Reproduce the lines below exactly, from the one containing "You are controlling" through the one containing "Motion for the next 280", both included. Leave out any pictures.

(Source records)

::::::::

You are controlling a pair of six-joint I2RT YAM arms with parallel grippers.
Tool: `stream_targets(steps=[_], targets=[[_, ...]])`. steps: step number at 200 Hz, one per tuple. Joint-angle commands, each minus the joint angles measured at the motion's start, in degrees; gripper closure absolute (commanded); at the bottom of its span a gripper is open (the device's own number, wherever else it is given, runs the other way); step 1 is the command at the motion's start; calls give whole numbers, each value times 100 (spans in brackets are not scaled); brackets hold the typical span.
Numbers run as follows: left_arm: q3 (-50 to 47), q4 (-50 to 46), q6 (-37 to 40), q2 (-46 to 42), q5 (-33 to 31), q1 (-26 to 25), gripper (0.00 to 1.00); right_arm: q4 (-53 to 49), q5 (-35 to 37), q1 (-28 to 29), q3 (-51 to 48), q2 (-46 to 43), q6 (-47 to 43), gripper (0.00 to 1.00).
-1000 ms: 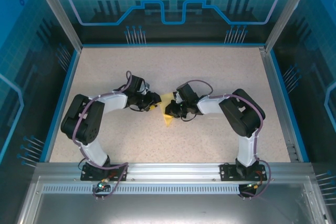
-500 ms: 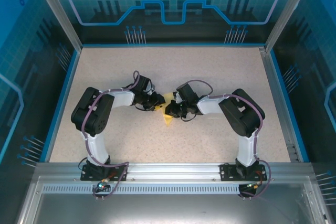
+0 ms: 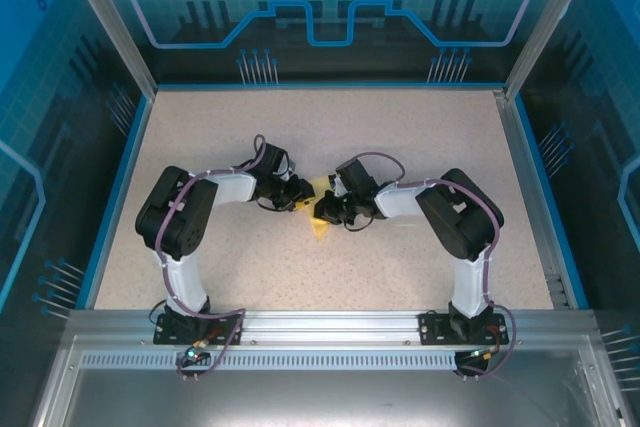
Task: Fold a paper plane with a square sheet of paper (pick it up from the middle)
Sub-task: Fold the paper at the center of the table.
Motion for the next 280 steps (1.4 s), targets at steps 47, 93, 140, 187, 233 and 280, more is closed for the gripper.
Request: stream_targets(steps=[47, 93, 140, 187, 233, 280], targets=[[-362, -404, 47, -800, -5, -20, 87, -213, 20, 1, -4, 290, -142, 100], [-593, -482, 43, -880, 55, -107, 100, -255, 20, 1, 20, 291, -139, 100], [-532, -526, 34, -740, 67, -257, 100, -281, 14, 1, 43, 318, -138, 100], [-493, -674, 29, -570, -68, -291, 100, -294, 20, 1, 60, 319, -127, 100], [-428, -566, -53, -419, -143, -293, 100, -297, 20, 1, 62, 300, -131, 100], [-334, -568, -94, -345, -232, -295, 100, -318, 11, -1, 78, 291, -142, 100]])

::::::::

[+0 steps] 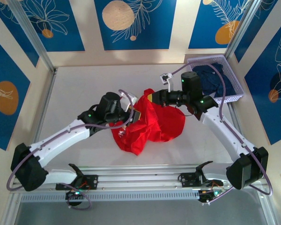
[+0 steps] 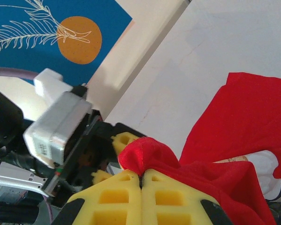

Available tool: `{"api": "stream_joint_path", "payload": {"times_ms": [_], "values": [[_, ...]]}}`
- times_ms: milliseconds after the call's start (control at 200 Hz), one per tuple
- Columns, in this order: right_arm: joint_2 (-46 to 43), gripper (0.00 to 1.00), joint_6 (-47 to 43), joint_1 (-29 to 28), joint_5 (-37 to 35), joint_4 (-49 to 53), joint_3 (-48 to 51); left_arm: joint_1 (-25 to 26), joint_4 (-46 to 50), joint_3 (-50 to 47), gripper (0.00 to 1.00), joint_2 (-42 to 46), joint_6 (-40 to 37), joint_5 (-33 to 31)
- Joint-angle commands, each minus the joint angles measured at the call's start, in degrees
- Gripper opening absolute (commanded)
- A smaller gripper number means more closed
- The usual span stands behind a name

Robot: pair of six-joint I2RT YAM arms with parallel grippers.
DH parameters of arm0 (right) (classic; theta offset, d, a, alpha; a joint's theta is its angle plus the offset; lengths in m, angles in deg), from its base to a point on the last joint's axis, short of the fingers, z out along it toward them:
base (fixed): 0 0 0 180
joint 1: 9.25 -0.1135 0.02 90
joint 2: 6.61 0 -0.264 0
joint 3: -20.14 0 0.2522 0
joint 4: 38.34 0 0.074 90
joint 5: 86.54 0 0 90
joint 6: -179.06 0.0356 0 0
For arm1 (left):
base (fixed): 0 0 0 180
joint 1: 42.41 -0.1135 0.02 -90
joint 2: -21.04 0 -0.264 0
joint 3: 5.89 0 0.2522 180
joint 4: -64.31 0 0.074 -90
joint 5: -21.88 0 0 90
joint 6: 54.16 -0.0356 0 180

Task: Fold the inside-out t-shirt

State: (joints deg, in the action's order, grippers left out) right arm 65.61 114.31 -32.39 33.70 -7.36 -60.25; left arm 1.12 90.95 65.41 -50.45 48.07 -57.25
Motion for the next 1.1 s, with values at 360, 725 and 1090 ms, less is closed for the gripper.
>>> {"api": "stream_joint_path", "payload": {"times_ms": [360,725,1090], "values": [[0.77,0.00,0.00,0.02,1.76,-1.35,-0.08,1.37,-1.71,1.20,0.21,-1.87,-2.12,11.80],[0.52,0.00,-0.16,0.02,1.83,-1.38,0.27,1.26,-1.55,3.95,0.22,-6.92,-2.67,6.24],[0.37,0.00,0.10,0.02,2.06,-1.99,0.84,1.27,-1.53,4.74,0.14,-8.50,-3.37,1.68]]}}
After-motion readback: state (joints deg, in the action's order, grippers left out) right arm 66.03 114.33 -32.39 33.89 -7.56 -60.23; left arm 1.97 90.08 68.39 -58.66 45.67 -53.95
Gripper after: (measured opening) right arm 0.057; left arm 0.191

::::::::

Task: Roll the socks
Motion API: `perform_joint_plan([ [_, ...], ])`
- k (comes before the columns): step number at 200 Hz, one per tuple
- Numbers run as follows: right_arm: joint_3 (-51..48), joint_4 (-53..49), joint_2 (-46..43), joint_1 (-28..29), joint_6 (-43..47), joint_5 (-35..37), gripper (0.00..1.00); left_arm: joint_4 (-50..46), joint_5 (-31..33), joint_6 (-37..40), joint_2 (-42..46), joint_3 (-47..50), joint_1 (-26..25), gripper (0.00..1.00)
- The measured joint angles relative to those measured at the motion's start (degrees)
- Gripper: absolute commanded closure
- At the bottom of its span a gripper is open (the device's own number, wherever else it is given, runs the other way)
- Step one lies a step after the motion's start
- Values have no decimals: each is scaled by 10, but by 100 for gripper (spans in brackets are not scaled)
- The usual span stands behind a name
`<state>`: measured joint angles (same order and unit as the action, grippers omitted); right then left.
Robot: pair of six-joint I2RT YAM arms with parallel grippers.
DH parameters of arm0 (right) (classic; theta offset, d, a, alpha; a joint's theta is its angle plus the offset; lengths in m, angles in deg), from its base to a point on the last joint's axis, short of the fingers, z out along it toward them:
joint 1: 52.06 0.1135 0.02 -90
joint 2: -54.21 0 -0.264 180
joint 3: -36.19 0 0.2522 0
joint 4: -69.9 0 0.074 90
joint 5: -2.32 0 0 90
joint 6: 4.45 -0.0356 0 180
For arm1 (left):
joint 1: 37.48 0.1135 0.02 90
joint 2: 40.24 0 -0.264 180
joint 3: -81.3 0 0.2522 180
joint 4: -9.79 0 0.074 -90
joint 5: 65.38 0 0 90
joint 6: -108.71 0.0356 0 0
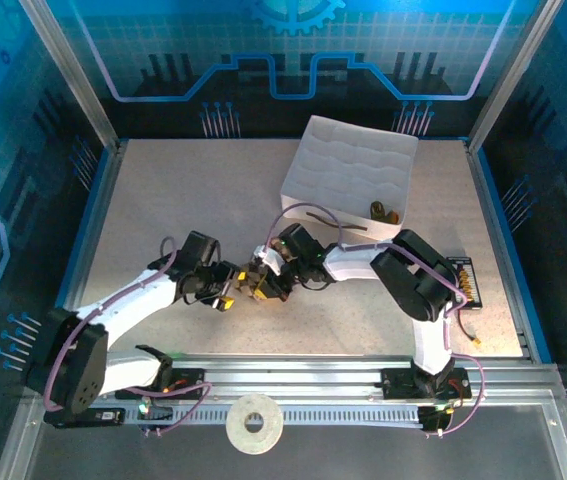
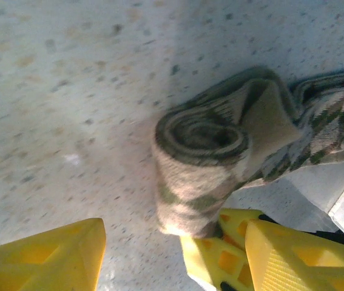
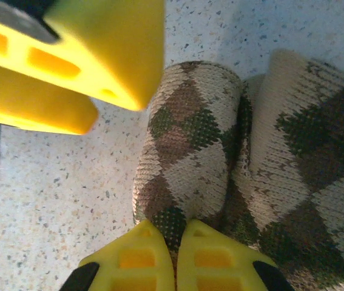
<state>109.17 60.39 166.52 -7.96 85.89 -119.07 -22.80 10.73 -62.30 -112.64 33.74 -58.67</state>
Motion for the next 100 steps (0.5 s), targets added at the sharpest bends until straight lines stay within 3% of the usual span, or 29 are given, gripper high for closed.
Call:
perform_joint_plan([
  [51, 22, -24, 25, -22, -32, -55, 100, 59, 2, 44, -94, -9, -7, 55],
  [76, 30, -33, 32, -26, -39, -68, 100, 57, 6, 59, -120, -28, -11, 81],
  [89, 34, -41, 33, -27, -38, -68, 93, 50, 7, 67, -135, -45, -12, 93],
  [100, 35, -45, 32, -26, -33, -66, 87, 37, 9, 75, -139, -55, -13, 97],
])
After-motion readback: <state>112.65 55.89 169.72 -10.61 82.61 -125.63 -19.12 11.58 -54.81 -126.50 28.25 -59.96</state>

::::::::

■ RESPONSE FOR THIS EXERCISE
You are controlling a pair of six-joint I2RT YAM arms with parallel grippers.
Tool: `stream_targets(steps=[_], targets=[[_, ...]])`. steps: step number at 200 Hz, one per tuple. Joint-angle commands, each minus the joint angles measured at the motion's start, in degrees; gripper closure absolute (commanded); at the bottom of its span a gripper is open (the device's own number, wherever else it is given, runs the other way); step 1 is the command at the motion's start; calls give whole numbers, each value times 100 (spans in brackets are not scaled); brackets hold the typical span.
Numbers run as follows: left_arm: q3 (-50 to 47), q4 (-50 to 46), q6 (-37 to 40), q2 (-46 to 42), q5 (-33 to 31), q1 (-26 to 25), gripper (0.00 to 1.00); right_arm: q4 (-53 to 49), q5 (-35 to 37), q1 (-28 to 29), q3 (-51 to 48), q2 (-46 to 43), q6 (-47 to 43), gripper (0.00 to 1.00).
-1000 ms: 
-500 ms: 
+0 ms: 
Task: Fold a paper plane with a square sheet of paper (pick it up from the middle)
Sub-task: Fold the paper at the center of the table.
Motion for the next 280 steps (1.4 s), targets at steps 47, 93, 140, 187, 233 and 280, more is closed for the gripper.

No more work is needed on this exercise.